Puede objetarse que fueron las burguesías ascendentes las que, para granjearse el apoyo de todas las demás clases, particularmente las más desprotegidas, en su lucha contra la nobleza y el rey, extendieron el derecho a la soberanía a todos por igual. Puede objetarse también que este derecho no garantizaba la igualdad, la libertad y la fraternidad de los miembros de la nación más que sobre el papel de la ley. También que durante mucho tiempo los que carecían de renta quedaron excluidos por principio, aunque podían participar con pleno derecho si llegaban a adquirirla.

También quedaron excluidas durante mucho tiempo las mujeres: hasta el general De Gaulle en Francia, hasta la Primera República en España, el uno de octubre de 1931, con oposición de las izquierdas, que pensaron que las mujeres votarían en masa a la derecha. Se trataba de limitaciones evidentes, pero de limitaciones que la propia comunidad política, la nación, tenía que combatir mediante la escuela y el empleo si había de permanecer fiel a su proyecto original. Puede admitirse que estas nociones, estos proyectos pudieron servir a veces para enmascarar muchos abusos sobre los débiles que apenas se diferenciaban de los del Antiguo Régimen, como Marx se encargó de demostrar.

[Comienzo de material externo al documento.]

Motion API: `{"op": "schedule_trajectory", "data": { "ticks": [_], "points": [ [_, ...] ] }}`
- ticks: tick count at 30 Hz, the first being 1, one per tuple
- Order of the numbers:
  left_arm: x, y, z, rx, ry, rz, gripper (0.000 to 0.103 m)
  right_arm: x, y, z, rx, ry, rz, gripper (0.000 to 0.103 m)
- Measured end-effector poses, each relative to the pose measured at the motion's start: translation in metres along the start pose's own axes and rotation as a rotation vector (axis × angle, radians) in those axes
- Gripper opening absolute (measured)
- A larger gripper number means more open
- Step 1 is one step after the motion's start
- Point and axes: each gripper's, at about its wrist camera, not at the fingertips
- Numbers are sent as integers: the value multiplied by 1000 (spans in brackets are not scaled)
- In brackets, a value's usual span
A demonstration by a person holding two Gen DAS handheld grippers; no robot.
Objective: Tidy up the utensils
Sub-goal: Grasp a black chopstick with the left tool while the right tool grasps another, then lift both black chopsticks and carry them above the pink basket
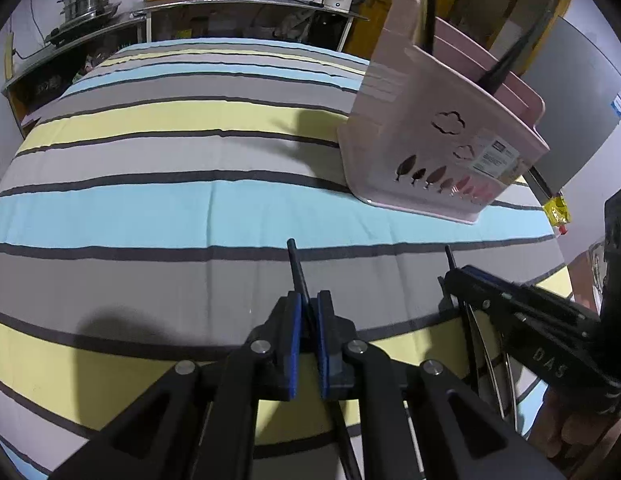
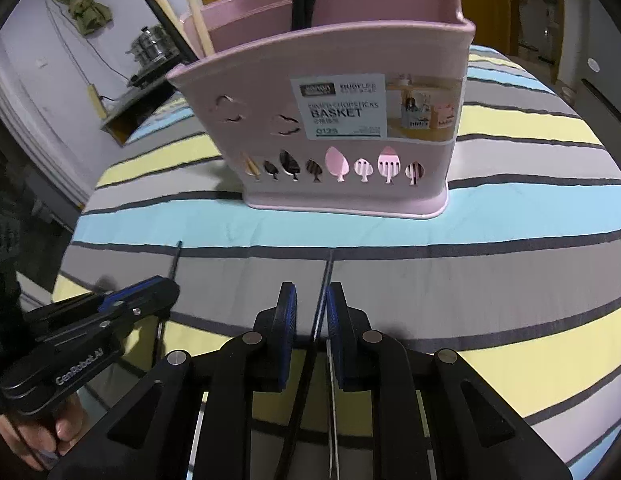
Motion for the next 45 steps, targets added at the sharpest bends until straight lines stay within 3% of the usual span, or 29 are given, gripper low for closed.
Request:
{"op": "schedule_trajectory", "data": {
  "ticks": [3, 5, 11, 20, 31, 45],
  "points": [
    [5, 4, 2, -3, 2, -6, 9, 1, 2, -4, -20, -19, -4, 15],
    [6, 6, 4, 4, 7, -10, 9, 3, 3, -5, -19, -8, -12, 6],
    [3, 13, 3, 5, 1, -19, 8, -17, 5, -15, -17, 53, 32, 5],
    [-52, 24, 11, 18, -68, 93, 6, -71, 14, -28, -39, 110, 160, 4],
    [-122, 44, 35, 93, -100, 261, 5, -136, 24, -39, -71, 134, 325, 4],
    [-155, 27, 38, 113, -114, 314, 5, -170, 3, -36, -82, 145, 380, 4]
  ]
}}
Point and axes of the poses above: each gripper's, at about its wrist camera, not at the fingertips, and x roughly the way its jaws point, z to its right, y to its top
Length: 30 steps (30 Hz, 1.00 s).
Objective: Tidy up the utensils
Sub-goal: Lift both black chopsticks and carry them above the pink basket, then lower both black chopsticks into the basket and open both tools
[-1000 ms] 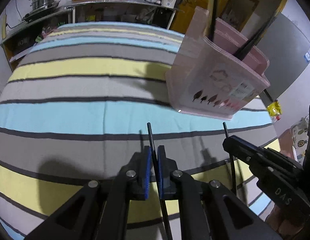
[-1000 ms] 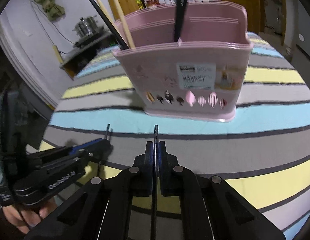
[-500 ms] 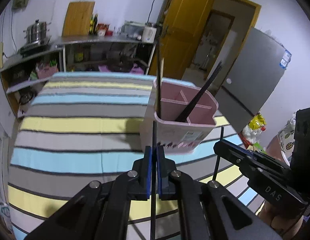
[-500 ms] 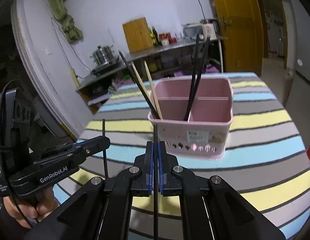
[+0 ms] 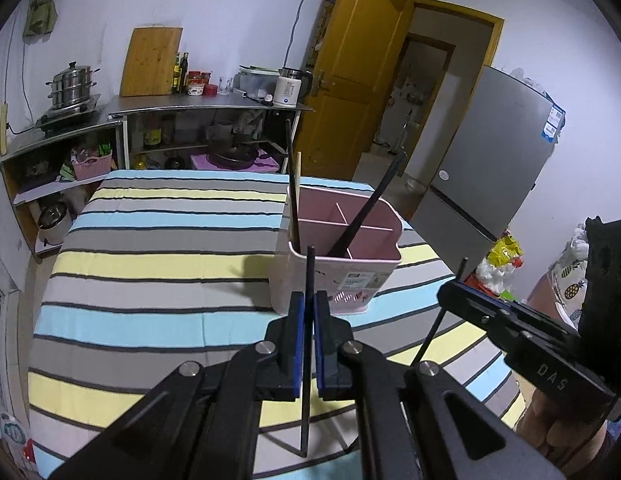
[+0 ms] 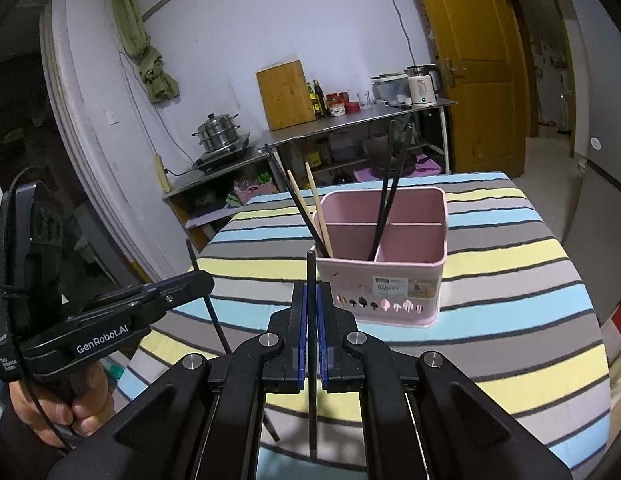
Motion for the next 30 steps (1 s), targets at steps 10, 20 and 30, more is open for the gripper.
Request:
{"op": "schedule_trajectory", "data": {
  "ticks": [10, 20, 30],
  "points": [
    [-28, -11, 16, 24, -2, -25, 5, -25, -7, -9, -29, 8, 11, 4],
    [-29, 25, 29, 45, -31, 22, 5, -32, 24, -2, -32, 17, 106, 4],
    [-24, 90, 31, 45, -39, 111, 5, -40, 79, 11, -15, -11, 257, 4]
  ]
}}
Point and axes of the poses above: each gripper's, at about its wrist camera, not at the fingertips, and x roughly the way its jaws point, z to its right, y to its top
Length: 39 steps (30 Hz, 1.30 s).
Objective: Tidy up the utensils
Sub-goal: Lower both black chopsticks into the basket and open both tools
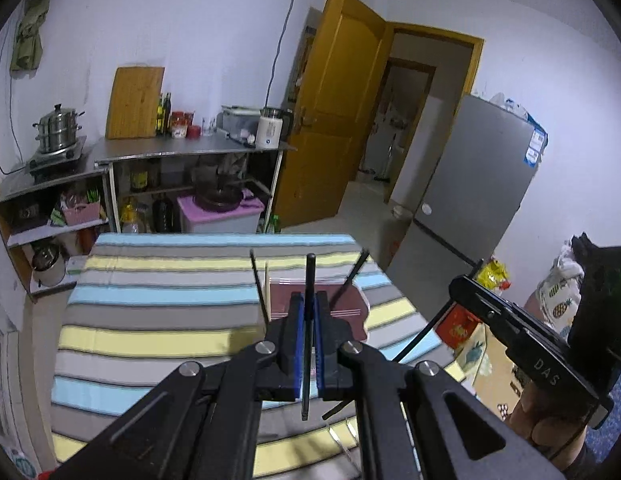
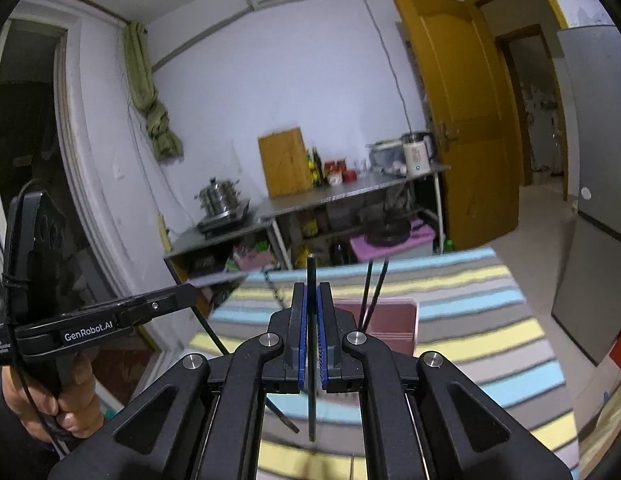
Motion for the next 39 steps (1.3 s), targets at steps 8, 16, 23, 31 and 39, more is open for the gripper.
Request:
{"op": "schedule_trajectory", "data": {
  "ticks": [8, 16, 23, 31, 39],
  "points": [
    [14, 40, 1, 9, -10, 63, 5, 20, 40, -1, -24, -15, 89, 4],
    [47, 49, -5, 14, -10, 62, 5, 50, 38, 4, -47, -39, 93, 4],
    [81, 29, -11, 4, 14, 4, 5, 74, 17, 20, -27, -61, 36, 4],
    [103, 8, -17, -12, 39, -61, 5, 90, -7, 35, -2, -68, -46, 4],
    [107, -2, -23, -36, 58, -90, 6, 100, -23, 43, 22, -78, -124, 5]
  ]
}}
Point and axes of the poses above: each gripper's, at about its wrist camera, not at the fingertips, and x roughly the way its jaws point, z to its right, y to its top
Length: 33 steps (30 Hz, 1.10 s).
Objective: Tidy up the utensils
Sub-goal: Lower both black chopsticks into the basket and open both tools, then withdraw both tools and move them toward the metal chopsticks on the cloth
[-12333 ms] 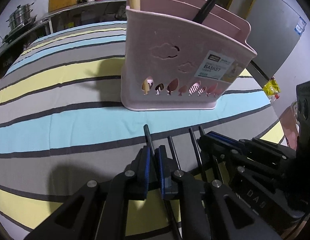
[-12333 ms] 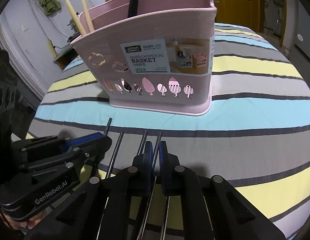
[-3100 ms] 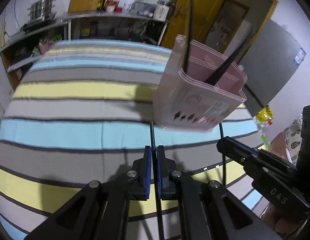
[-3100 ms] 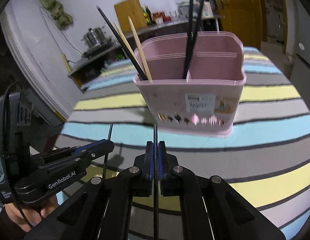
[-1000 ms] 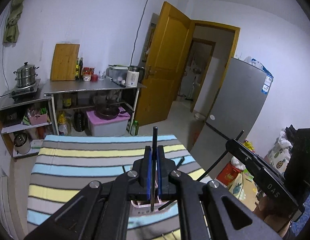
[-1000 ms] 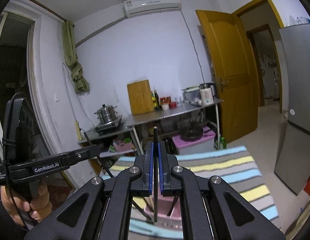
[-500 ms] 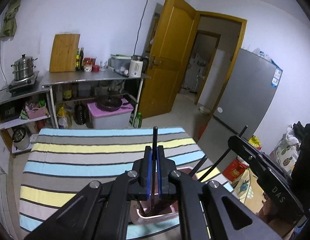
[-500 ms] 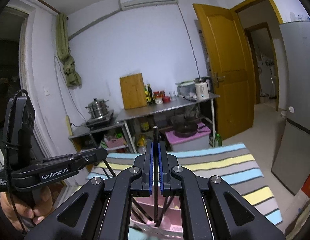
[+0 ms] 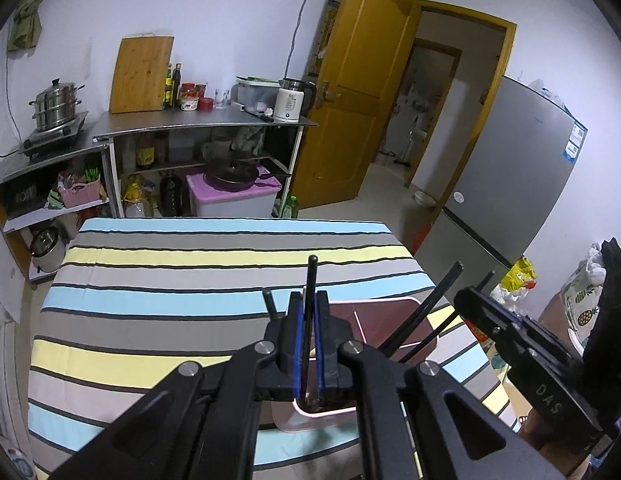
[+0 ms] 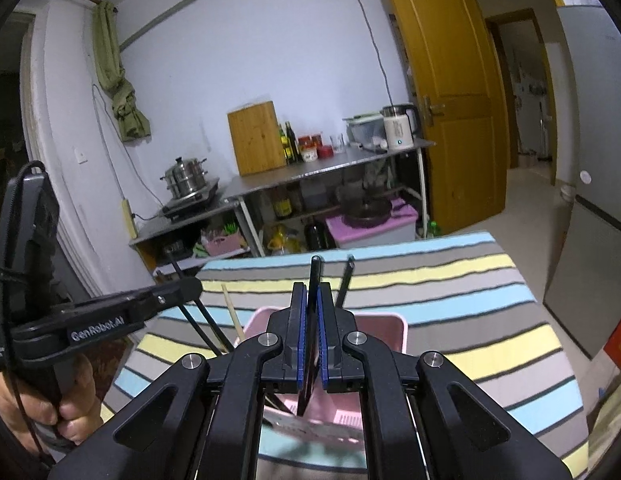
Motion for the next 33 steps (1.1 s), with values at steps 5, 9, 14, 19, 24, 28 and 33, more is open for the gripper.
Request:
{"op": "schedule_trajectory", "data": {
  "ticks": [5, 9, 14, 19, 24, 28, 33],
  "points": [
    [-5, -1, 0, 4, 4, 7, 15, -7, 1, 4, 4, 1, -12, 14],
    [-14, 0, -1, 8, -1, 24, 26, -13, 3, 5, 3, 8, -2, 18],
    [-30, -3, -3, -4, -2, 54, 36, -31, -1, 9, 21, 10, 24, 23],
    [-44, -10, -9, -25, 6, 67, 36, -53, -6, 12, 30, 13, 39, 23],
    [-60, -31, -14, -48, 8, 74, 37, -72, -22, 12, 39, 17, 31, 23],
    [-72, -57, -15, -59, 7, 61, 37, -86, -43, 14, 52, 21, 3, 23],
    [-82, -91, -10, -63, -2, 27, 37, -102, -71, 15, 64, 22, -38, 23]
  ]
}}
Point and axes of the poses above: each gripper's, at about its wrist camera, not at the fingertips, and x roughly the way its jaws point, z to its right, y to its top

Pero, pese a todo, la Idea de nación no pertenece al grupo de las ideologías, pese a Marx, porque la exclusión de las aristocracias y la inclusión de todos los ciudadanos en el cuerpo político es mucho más que un mero juego de disfraces, como él se empeñó en mostrar. De ello es prueba, por ejemplo, el hecho de que los términos en que el Manifiesto comunista había dibujado la lucha de clases hubieron de ser reformulados cuando se comprobó, ya en la Primera Guerra Mundial, que la unión entre proletarios de distintas naciones era casi inexistente frente a la unión de proletarios y burgueses de una sola nación. Ésta prevaleció, por tanto, sobre la lucha de clases marxista. En realidad, la nación, como refundición de las naciones étnicas, tribus, familias, etc., en una estructura superior, fue su refutación terminante. Y esta estructura superior es lo que hoy corre grave peligro en España.